Search code examples
javaartificial-intelligenceweka

How to train an Weka AI on a dataset through Java


I am currently coding an AI with the Weka API for java. I am using the MNIST handwriten digits dataset to train my AI on. The AI will train on images of handwritten digits then give you an output of if the digit is a 0, 1, 2, etc. Each "Image" is a 28x28 array with each position being a range of 0-255 to indicate a grayscale colour. I am using some code I wrote to convert the array into the ARFF file format:

public void createArffFromDataset(String pathName, MnistDataset dataset) throws IOException {
        File file = new File(pathName);
        file.delete();
        file.createNewFile();
        FileWriter writer = new FileWriter(pathName);
        writer.append("@RELATION MnistDataset\n");

        for (int r = 1; r <= 28; r++) {
            for (int c = 1; c <= 28; c++) {
                writer.append("\n@ATTRIBUTE r").append(String.valueOf(r)).append("c").append(String.valueOf(c)).append(" NUMERIC");
            }
        }
        writer.append("\n@ATTRIBUTE class {0,1,2,3,4,5,6,7,8,9}\n\n@DATA");
        for (MnistMatrix i : dataset.dataset) {
            writer.append("\n");
            for (int r = 0; r < 28; r++) {
                for (int c = 0; c < 28; c++) {
                    writer.append(String.valueOf(i.matrix[r][c])).append(",");
                }
            }
            writer.append(String.valueOf(i.label));
        }
        writer.close();
    }

This loads the dataset into a Arff file that looks like this:

@RELATION MnistDataset

@ATTRIBUTE r1c1 NUMERIC
@ATTRIBUTE r1c2 NUMERIC
@ATTRIBUTE r1c3 NUMERIC
...
@ATTRIBUTE r24c22 NUMERIC
@ATTRIBUTE r24c23 NUMERIC
@ATTRIBUTE r24c24 NUMERIC

@ATTRIBUTE class {0,1,2,3,4,5,6,7,8,9}

@DATA
(Data goes here)

However after I have converted the dataset to a Arff format I cannot find how to train the AI on the dataset. I have looked for documentation however I cannot find one that explains what command to use / how to use the command. A link to some documentation will be appreciated however I am quite new to machine learning so I will not be able to understand some sources.


Solution

  • How to use the Weka API is documented in the Weka manual (PDF) that comes with your Weka installation.
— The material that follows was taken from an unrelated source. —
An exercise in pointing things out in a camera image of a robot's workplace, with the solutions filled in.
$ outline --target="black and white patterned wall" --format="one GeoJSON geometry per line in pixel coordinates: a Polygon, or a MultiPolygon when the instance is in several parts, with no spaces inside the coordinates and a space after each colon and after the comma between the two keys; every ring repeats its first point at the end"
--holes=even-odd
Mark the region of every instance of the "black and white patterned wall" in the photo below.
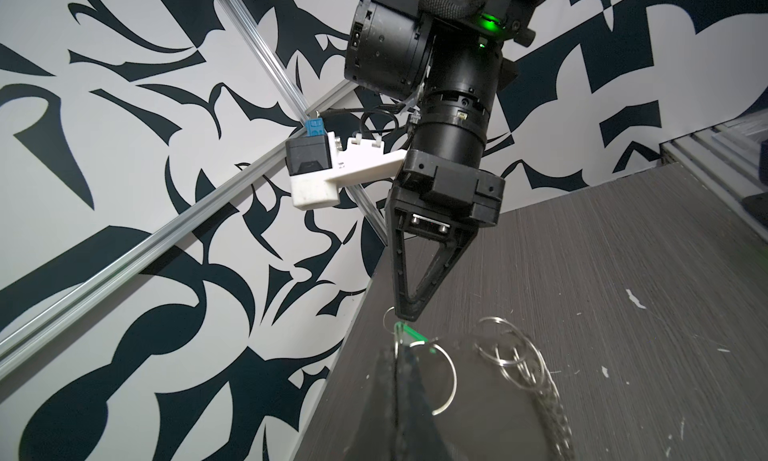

    Alternatively, have a look at the Weka wiki article Use Weka in your Java code.

    Finally, instead of creating an ARFF file through outputting text, you should use the Weka API directly to generate a weka.core.Instances object. That way, you don't even need to generate a file, as you can train your classifier with the Instances object. See the following Weka wiki article on Creating an ARFF file on how to create the data structures in memory.